**What is expected:** Please report how many lines below contain "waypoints", writing nothing except the number.

**Data provided:**
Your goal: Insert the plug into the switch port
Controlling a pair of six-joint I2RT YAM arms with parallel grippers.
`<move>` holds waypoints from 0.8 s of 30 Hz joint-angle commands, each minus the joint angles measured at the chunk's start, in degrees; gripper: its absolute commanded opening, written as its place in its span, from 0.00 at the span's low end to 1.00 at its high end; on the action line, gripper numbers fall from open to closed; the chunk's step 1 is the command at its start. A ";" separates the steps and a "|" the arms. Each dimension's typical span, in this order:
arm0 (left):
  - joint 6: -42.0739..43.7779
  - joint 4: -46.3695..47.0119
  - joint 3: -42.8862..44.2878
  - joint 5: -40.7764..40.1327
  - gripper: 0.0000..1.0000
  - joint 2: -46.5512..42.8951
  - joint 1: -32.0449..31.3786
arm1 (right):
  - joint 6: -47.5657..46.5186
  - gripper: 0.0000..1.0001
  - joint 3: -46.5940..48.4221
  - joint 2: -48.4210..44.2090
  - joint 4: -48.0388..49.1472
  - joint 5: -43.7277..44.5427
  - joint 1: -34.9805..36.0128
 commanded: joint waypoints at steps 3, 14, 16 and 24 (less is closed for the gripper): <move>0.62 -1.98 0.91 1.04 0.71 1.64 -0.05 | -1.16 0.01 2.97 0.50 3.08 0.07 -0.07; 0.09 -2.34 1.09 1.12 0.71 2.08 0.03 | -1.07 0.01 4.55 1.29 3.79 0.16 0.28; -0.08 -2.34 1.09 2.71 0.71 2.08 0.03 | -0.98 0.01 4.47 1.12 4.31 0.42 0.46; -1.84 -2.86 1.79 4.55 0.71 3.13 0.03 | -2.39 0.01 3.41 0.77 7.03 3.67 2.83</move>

**Output for this exercise:** 2